Ever been around someone you were trying to impress and just LOST it? I mean, either start crying in front of them out of frustration or fall and bust your ass in front of them? Give an anecdote about you not being able to hold it down in front of that one you truly desired. Try to avoid the high school stories if you can since most of us have been there done that in almost the same way...fall and bust your ass.


Thursday, March 02, 2006

Stuck On Bastard

**Now playing: "I'll Be Around", Cee-Lo**

What's up monkeys? BK's latest development; stuck on Bastard. That basically means that whatever I seem to do, I get the bastard designation and its coming mostly from the finer species. Umm. Why a bastard? I think because I've reached an age where if a problem arises and I think I can't resolve it, I kind of take it with a grain of salt. This really seems to upset women; the fact that you are not as upset as they are. Case in point; I have a classmate who apparently had a shitty day at work. During the day, she asked me to come by and help her with her homework. I told her, and I quote "we are pretty busy today, so please don't hold your breath." Didn't get a chance to make that. When I saw her last night in class, I got the eyes AND neck rolling. You white guys don't know nothin' about that, but when you get the neck added to eye roll, you are about to get it. And the brothas know what's next: one hand on the hip and the other with the index finger prominently pointing in air at shoulder height rotating. "Hey, sorry I didnt make it Un-hotChristianAmazon. We were really busy...."
Un-hotChristianAmazon: **eye rolling begins, followed by the neck roll, which quickly conjoins the postion** Umm hmmm! I see how it is. Ask BK for a little help, and he "pretends" like he busy at work. That's aight though. You KNOW Imma remember that!"
Now what gives me the Bastard designation is my reaction. I have this reaction to all things "Hmm. I guess that's a problem, huh?", I laugh.

Not a sinister "Hahahaha dumbass!", but a reactionary, "Oh man this is awkward" laugh. The problem with that is, those who know me personally know that I laugh frequently and stay on Jokes. So when I laugh, the first thought is one of condescension. It comes with 10+ years of marriage. As a man, we are reactionary.

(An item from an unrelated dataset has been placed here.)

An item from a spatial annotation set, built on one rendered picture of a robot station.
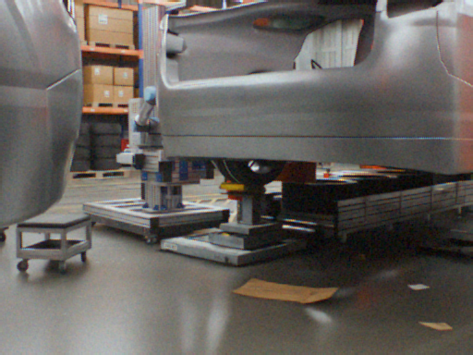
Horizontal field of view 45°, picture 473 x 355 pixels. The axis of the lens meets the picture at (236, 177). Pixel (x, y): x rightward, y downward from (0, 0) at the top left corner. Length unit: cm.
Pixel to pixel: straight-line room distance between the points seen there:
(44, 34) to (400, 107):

You can either get defensive, offensive,laugh, cry, or knock the shit out of the woman. I usually take the 3rd option which has seemed to be almost as detrimental as the any of the rest.
So that's been me all week, the Bastard, El Híbrido, Le Hybride. **shrug** I'm just old to be sweating every detail. I'm turning into my grandfather; the answer to a woman's needs is either with your wallet or you best David Copperfield impression.